I might be wrong but it seems many people on this board say that Shpilband is the technical coach of the two? But how do we know that? I always thought the Shpilband/Zoueva partnership was kind of equal in knowledge/skill. What were his accomplishments with US teams before he was with Zoueva and did Zoueva have any before coaching together with him?
Igor has been a coach in the US since his 1990 defection. He had amazing success for a US coach within 5 years, while partnered with Liz Coates. In 1998, they won "US Coach of the Year".
Marina only began with Igor in 2001.
In the 1990 to 2001 time frame he coached:
Jamie Silverstein and Justin Pekarek up till 2000 when they retired. (Jr World Champs, bronze at 4CC's, 2nd US Nationals
Punsalan & Swallow (long term US champions) till they retired in 1998. They were some of his very first students. Gorsha Sur, who defected at the same time Igor defected, recommended Igor as a coach to Liz & Jerrod.
Lang & Tchernyshev
Belbin & Agosto (2nd & 3rd at World Juniors prior to Marina's arrival, )

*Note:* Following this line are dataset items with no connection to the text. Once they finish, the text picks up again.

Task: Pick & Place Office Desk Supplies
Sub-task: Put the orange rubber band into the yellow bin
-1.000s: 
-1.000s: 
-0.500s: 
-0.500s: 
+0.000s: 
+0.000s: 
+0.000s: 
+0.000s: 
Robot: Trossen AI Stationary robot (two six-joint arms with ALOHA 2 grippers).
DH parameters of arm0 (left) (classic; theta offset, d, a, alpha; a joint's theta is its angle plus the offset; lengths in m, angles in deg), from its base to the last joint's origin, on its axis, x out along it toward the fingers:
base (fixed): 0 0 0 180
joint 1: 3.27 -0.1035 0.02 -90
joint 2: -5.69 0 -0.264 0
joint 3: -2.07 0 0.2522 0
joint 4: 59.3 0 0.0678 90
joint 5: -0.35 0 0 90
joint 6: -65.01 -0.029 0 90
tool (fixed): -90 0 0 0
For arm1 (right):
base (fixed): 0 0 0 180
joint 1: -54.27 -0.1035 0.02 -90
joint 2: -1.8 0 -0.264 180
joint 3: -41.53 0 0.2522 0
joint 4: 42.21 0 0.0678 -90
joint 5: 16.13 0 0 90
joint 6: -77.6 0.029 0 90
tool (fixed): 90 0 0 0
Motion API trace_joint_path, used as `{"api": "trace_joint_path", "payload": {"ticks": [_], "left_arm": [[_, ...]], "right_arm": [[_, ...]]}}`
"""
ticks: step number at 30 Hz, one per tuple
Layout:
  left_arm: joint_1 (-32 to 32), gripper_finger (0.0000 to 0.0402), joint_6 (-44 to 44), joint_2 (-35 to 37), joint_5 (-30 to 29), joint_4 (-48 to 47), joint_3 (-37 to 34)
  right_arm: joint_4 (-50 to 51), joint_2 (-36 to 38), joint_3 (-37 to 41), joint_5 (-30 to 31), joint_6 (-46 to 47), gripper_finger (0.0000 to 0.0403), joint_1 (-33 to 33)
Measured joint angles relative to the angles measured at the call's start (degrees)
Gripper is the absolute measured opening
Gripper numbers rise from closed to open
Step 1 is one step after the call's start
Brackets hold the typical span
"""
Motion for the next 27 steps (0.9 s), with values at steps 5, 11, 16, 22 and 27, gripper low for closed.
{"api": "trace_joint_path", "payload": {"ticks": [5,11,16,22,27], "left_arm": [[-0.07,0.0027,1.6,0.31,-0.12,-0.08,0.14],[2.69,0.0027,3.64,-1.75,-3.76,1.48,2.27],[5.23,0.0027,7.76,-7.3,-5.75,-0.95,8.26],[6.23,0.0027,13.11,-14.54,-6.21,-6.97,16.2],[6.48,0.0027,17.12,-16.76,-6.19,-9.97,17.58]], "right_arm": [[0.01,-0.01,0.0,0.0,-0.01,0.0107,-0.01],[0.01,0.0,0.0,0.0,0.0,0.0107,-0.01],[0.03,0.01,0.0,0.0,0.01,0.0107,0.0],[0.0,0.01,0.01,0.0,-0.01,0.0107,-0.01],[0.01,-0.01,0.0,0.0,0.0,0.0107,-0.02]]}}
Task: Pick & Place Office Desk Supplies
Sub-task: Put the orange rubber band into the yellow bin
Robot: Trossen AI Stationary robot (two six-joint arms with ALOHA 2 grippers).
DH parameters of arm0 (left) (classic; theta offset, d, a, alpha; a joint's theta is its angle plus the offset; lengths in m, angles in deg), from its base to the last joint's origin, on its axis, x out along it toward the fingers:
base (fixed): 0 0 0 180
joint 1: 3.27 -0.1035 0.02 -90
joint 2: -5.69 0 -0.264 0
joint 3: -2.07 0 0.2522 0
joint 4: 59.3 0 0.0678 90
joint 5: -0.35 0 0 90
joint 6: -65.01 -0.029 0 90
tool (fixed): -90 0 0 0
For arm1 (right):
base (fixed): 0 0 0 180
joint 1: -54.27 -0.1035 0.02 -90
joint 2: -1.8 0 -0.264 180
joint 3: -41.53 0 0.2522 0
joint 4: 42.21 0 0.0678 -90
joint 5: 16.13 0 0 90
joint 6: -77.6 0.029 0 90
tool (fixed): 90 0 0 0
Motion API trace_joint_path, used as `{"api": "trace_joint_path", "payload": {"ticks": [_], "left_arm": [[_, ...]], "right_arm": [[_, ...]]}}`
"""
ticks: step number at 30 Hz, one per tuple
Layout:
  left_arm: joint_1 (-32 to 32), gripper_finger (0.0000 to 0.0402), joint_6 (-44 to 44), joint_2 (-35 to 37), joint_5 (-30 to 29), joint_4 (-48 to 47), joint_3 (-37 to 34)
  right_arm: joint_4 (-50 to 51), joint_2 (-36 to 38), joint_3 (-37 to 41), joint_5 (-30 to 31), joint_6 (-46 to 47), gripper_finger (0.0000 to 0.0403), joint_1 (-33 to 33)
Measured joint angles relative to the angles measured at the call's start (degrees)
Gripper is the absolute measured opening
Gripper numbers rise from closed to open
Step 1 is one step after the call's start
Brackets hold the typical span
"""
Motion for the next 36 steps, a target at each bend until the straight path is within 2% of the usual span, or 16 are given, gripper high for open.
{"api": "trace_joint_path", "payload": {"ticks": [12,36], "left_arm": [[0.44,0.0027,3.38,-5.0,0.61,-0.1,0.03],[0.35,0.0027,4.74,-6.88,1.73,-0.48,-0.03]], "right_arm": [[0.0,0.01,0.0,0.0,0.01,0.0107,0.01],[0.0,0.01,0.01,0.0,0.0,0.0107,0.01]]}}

Joseph & Butler (2nd US Nationals 1998) World Junior Champs 1998
Eve Chalom & Matthew Gates (US silver medallists). This is particularly notable as Eve Chalom is almost entirely deaf, due to an accident in childhood.
And let's talk, in management in the US, you can be fired at a complete whim. Yes, it is most popular to fire people during mergers, but it can occur any time.
A famous firing, from which I think the USA slang word to fire came from:
http://www.rightattitudes.com/2010/02/03/folklore-origin-expression-you-are-fired/
However, legend has it that the term originated in the 1910s at the National Cash Register (NCR) Company.
NCR founder John Henry Patterson (1844–1922) is widely recognized as the pioneer of sales management and for developing formal methods for training and assessing salespersons. Nevertheless, Patterson, for all his genius, was quirky. He was obsessed with total control of everything around him. He imposed his personal values on employees. As a food and fitness fanatic, he had employees weighed every six months. He often dismissed employees for trivial reasons just to break their self-confidence and recruited them back soon after.
John Patterson’s employees and customers branded him abusive and confrontational. Patterson once dismissed an executive by asking him to visit a customer. When the executive drove back to NCR headquarters, he observed his desk tossed out into the lawn. Right on time, his desk burst out into flames. He was “fired.”
Thomas Watson Sr. was “fired” by NCR
Famously, NCR’s star sales executive Thomas Watson Sr. met a similar fate. In 1914, Watson argued that NCR’s dominant product, mechanical cash registers, would soon go obsolete. He proposed that NCR develop electric cash registers. Peterson resisted the idea. He demanded that Watson focus on nothing but sales and not worry about innovation. Following an argument at a meeting, Patterson dismissed Watson. In a fit of anger, Patterson had workers carry Watson’s desk outside and had it lit on fire. Thomas Watson Sr. was thus “fired.” Thomas Watson Sr. then joined a smaller competitor, Computing-Tabulating-Recording Company (C-T-R,) which soon grew into International Business Machines (IBM.) Thomas Watson Sr. led IBM for forty years and turned IBM into the world’s leading technology company.
Apparently, the experience was extremely traumatic for Watson. He forbade firing at IBM for anything much other than felonies and incompetence so blatant that managers had to go through a process so Byzantine that it was referred to as "loading the silver bullet." Even during the Depression, there were no layoffs (i.e. mass firings). In fact, a manager who fired people because of cost was himself fired for disobeying the directive on firing.